Myrto Kalouptsidi
Professor of Economics, Harvard University
Myrto Kalouptsidi is a Professor of Economics at Harvard University. Her main research interests are in Industrial Organization and International Trade, with a special interest in transportation markets. Myrto’s work has focused on the impact of industrial policy on the global allocation of production and welfare, as well as on industry cycles and firm investment in volatile industries. She is currently working on global transport markets and infrastructure, studying how they affect world trade, whether they operate efficiently, and why they are so prone to disruptions.

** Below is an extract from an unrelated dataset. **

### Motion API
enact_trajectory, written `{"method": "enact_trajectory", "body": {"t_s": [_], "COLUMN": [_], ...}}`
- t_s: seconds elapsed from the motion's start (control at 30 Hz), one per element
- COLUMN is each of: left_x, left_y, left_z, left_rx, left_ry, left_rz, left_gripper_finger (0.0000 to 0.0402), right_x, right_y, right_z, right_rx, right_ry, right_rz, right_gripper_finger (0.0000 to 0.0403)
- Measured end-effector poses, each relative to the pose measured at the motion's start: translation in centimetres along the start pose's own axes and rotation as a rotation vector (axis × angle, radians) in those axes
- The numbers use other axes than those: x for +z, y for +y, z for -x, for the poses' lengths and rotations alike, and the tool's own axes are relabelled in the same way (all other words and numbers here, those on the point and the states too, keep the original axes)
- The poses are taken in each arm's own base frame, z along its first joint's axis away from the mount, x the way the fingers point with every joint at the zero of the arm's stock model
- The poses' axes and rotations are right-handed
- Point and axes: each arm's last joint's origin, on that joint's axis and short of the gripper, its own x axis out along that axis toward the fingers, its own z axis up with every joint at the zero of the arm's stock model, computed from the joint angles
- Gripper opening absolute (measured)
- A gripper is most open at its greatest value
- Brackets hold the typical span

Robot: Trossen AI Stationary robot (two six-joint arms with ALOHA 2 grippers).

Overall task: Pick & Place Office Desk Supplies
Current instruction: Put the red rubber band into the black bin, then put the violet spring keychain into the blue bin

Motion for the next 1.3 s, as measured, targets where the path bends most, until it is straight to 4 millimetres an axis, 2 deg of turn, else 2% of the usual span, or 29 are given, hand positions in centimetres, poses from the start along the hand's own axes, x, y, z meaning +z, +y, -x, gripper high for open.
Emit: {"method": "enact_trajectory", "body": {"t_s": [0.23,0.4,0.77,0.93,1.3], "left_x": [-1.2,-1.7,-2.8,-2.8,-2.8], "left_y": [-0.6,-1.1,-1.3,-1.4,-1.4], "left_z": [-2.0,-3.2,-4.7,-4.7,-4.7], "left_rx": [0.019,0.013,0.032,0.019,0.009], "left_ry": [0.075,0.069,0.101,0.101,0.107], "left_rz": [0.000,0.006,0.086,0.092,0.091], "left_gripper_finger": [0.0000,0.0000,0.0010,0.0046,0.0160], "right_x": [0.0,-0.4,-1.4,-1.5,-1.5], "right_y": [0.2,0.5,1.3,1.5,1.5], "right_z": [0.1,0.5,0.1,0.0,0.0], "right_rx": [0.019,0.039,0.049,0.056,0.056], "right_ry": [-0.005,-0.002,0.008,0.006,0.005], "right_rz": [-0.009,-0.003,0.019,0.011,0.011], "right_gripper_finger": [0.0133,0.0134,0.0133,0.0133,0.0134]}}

Her research has been published in the American Economic Review, Econometrica, Quarterly Journal of Economics, and the Review of Economic Studies. In 2022, her article “Geography, Transportation, and Endogenous Trade Costs,” (joint with Giulia Brancaccio and Theodore Papageorgiou) won the Frisch Medal of the Econometric Society, for the best applied (empirical or theoretical) paper published in Econometrica during the previous four years. She is the recipient of the 2021 Bodossaki Young Scientist Prize in the Social Sciences, awarded to a Greek scientist up to age 40. Her work has been awarded several NSF grants, including an NSF CAREER grant in 2019. She is currently a Foreign Editor on the Review of Economic Studies. Myrto is a Research Fellow at the NBER and at the CEPR. Myrto received her BA from the University of Athens and her PhD from Yale University. Prior to joining Harvard, she was on the faculty at Princeton University.